AR continues to evolve and take shape. Like other tech sectors, it has spawned several sub-sectors that comprise an ecosystem. These include industrial ARconsumer VR, and AR shopping. Existing alongside all of them – and overlapping to some degree – is AR marketing.

Among other things, AR marketing includes sponsored AR lenses that let consumers visualize products in their space. This field – including AR creation tools and ad placement – could grow from $4.7 billion in 2023 to $11.8 billion in 2028 according to ARtillery Intelligence.

Factors propelling this growth include brand advertisers’ escalating affinity for, and recognition of, AR’s potential. More practically speaking, there’s a real business case. AR marketing campaigns continue to show strong performance metrics when compared with 2D benchmarks.

How is this coming together? And what are best practices? These questions were tackled in a recent report by our research arm, ARtillery Intelligence, including narrative analysis, revenue projections, and campaign case studies. It joins our report excerpt series, with the latest below.

AR Marketing Best Practices & Case Studies, Volume 4

Sarcastic & Self-Depricating

Silk produces plant-based food products including non-dairy beverages, creamers, and yogurt alternatives. It’s best known for its soy milk. With the goal of boosting awareness for its new Silk Oat product in fun and interactive ways, it looked to lens-based AR marketing.
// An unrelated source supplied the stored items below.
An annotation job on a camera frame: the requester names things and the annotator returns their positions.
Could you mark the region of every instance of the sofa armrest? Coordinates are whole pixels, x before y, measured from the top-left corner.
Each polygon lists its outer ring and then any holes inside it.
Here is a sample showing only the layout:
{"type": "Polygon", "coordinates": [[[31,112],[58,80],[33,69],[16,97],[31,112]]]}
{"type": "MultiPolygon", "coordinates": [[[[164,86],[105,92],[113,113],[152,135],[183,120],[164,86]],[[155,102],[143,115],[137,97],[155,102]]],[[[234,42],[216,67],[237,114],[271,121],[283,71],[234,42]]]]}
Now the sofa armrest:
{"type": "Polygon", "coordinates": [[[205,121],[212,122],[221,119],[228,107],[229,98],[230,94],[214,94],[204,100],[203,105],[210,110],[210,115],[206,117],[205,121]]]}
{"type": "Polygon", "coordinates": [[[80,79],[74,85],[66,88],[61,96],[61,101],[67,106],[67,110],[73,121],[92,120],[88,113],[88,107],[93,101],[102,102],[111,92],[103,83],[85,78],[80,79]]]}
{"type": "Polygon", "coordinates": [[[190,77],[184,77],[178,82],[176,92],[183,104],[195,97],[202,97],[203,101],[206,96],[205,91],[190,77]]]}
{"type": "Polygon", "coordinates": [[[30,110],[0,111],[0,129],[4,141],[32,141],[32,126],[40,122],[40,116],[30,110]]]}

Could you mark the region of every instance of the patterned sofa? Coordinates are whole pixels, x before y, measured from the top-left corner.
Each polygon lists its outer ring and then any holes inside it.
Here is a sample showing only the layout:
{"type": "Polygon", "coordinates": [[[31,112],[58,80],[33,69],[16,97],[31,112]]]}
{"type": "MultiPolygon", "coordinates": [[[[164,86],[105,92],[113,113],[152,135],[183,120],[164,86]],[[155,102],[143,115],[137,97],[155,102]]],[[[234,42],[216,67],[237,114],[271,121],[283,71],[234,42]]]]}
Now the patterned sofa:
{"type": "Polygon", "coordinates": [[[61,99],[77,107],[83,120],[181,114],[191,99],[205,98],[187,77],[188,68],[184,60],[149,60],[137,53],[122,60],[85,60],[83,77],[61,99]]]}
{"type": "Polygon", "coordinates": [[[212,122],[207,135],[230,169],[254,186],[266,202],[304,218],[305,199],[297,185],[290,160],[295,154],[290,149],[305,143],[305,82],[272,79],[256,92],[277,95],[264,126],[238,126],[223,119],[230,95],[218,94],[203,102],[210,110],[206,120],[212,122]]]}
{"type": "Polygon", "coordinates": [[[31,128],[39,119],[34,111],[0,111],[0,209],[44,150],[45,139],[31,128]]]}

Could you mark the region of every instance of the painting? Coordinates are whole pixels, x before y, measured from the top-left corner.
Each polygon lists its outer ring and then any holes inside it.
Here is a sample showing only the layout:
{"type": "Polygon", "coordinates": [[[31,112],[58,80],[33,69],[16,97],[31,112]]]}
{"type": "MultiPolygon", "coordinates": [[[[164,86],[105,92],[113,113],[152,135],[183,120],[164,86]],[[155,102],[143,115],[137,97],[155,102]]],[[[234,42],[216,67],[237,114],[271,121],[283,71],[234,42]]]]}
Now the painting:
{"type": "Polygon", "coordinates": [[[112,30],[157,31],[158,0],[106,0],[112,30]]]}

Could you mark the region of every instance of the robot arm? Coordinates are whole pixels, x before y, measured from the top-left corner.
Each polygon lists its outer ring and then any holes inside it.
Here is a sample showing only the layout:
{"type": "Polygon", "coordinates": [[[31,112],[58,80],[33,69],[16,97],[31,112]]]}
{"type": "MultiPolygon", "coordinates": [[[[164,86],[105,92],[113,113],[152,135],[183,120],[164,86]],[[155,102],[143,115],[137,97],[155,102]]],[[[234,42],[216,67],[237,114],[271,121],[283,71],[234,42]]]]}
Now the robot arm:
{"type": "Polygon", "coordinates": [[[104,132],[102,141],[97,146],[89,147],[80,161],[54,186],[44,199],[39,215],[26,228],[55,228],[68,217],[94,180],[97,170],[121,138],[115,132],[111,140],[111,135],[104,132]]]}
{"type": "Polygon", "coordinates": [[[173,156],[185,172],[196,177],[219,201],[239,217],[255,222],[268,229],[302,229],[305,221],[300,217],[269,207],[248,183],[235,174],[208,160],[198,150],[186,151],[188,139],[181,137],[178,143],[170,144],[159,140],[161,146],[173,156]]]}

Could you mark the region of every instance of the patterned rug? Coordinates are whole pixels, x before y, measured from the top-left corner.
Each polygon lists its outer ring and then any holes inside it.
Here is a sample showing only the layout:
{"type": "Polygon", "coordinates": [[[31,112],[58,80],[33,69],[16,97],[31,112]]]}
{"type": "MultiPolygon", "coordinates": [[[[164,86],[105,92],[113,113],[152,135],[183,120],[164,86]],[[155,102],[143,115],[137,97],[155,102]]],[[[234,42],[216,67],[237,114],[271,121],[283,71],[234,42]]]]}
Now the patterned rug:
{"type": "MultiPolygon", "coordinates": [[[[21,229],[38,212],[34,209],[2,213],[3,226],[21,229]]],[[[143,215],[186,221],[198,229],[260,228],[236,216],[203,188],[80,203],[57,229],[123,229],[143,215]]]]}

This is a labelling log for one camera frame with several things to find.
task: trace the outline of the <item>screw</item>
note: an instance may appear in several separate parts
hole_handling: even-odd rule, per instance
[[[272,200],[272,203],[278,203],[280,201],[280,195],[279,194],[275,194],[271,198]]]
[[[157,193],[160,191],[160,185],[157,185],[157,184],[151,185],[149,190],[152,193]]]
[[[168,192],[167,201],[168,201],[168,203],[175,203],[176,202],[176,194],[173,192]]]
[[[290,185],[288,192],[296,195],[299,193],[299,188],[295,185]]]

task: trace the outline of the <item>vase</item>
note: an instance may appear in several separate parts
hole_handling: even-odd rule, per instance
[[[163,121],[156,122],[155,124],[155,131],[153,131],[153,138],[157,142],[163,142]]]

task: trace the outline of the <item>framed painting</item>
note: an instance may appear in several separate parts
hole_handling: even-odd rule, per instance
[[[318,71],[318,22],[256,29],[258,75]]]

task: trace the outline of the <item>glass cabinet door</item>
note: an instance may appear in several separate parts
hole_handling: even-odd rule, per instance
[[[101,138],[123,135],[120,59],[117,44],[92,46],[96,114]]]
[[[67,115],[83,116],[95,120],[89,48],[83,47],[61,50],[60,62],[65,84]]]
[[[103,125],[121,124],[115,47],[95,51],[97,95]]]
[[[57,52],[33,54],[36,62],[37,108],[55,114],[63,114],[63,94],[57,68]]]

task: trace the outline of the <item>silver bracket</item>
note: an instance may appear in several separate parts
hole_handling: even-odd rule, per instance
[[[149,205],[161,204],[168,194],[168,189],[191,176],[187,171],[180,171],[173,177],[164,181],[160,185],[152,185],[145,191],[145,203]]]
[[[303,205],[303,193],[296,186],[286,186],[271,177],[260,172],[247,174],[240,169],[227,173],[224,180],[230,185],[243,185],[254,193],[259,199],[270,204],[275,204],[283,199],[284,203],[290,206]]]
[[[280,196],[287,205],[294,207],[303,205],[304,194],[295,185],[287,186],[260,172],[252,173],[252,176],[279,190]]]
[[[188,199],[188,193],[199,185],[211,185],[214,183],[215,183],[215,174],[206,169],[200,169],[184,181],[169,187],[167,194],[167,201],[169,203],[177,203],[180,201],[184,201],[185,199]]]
Silk’s AR campaign was built on the theme of being the G.O.A.T. (greatest of all time). It positioned the Silk Oat product to hold this designation in a playful way. AR lenses prompted users to “show the world what you’re the G.O.A.T. of,” including naming the attribute, then activating the filter.

The selfie filter transformed the user’s face into an oat-crowned Roman bust with “G.O.A.T.” engraved (see it in action here). This was meant as a sharable moment with sarcastic or self-deprecating undertones. For example, reminding friends about one’s quirks or odd behavior.

To do this, Silk set up a two-cell brand lift study. The first cell consisted of non-interactive ads and Stories on Facebook and Instagram, showing celebrities and influencers using the AR filter. The second cell featured the same ads, plus the option to activate the AR effect.

How Much is Spent on AR Commerce Enablement?

Humor & Virality

And the result? Silk achieved a 9.2-point lift in ad recall for the AR-enabled cell. It also saw a 2.3-point lift in brand awareness for the AR-enabled cell, and a 2.6-point lift in brand awareness among 18–24-year-olds. It drew 30,700 engagements and an 11.5-second average dwell time.

How did it achieve these results? There are a few best practices to point to. For one, Silk demonstrated that AR can boost brand awareness compared to non-interactive equivalents. It also showed that AR can be an effective awareness medium when launching a product.

Furthermore, Silk demonstrated that AR’s whimsical qualities can be conducive to influencer marketing by jumpstarting a lens’ viral appeal. The lens engendered a self-deprecation vibe, as noted, that added to its humor and virality. AR should lean into these qualities when possible.

Lastly, this campaign demonstrates AR’s versatility. Not only can it achieve a wide range of brand goals across the purchase funnel – from upper-funnel reach to lower-funnel conversions – but it’s working across a range of product categories. We can now add oat milk to the list.